Memory deficits may be seen with a temporal lobe dysfunction. You can test a child’s immediate recall by reciting number sequences and having the child repeat them after you, either in the same order or in reverse; Table 13–2 gives examples of age-appropriate number sequences for this test.

Parietal Lobes

Parietal lobe dysfunction produces sensory perception abnormalities. Two-point discrimination, graphesthesia, and the appreciation of size, shape, and texture are all impaired. You can easily test these perceptions by asking the youngster to identify coins, a tissue, and a paper clip as you place them one at a time in one of the child’s hands while the child’s eyes are closed.

Children with parietal lobe deficits cannot appreciate simultaneous cutaneous stimulation on bilateral homologous body parts. Test this point by asking the child to identify (with the eyes closed) which arm you have touched; the child should be able to identify the simultaneous touch of both arms.
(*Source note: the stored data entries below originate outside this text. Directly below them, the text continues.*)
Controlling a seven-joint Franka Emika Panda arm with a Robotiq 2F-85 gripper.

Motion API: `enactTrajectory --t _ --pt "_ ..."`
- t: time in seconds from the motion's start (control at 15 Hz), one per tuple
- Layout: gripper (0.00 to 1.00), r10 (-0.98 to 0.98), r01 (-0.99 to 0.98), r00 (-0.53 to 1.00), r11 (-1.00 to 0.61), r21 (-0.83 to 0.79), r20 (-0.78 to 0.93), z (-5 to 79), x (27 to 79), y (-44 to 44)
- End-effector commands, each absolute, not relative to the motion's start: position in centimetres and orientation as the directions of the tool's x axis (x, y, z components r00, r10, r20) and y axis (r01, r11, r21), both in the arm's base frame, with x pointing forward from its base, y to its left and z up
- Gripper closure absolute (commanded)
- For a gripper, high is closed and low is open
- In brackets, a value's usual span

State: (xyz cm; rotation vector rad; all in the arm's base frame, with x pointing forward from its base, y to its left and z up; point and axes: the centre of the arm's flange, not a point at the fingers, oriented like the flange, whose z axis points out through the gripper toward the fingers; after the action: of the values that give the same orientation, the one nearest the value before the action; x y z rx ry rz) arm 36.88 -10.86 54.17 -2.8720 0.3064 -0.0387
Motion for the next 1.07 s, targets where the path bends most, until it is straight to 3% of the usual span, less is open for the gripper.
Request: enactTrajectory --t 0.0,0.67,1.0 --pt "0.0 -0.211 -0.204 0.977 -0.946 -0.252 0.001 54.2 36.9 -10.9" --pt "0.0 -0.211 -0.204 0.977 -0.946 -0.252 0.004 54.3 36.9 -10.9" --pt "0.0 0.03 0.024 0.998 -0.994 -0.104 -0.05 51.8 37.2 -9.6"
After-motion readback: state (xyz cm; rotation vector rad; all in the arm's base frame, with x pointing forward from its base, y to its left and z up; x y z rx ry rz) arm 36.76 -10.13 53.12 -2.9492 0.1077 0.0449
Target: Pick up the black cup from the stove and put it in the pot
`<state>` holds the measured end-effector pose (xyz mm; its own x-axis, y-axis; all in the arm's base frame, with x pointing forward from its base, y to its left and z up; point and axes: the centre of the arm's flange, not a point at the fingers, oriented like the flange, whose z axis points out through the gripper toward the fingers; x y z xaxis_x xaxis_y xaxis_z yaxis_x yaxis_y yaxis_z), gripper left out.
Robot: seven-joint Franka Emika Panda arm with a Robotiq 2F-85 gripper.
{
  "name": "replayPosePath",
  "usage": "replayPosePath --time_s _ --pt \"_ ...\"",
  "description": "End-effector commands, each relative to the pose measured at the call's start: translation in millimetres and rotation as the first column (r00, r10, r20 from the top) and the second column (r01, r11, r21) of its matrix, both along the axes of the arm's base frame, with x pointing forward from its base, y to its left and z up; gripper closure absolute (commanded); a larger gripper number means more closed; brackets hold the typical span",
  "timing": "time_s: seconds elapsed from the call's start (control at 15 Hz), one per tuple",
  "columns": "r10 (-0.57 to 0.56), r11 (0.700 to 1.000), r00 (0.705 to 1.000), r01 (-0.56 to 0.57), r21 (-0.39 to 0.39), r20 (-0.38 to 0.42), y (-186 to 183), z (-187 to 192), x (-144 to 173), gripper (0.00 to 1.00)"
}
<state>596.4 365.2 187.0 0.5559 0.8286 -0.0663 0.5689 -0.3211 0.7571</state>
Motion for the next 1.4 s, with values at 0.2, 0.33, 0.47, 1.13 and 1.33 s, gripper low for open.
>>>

A parietal lobe injury impairs awareness on the opposite side; cortical sensory changes are best tested during the examination of sensation. Assuming that you are neurologically normal, use your own sensory perception as the normal reference.

Lesions of the parietal cortex may also cause apraxia, the inability to perform a series of tasks; apraxia may be present even though the patient can complete individually each component of the action. In young children with damage to the parietal lobes, growth on the affected side is usually impaired. Similarly, a smaller hand in a child with hemiparetic cerebral palsy indicates involvement of the parietal lobe. Such a child has reduced sensation in that limb and, therefore, has more difficulty with hand function than the child with an exclusively motor dysfunction.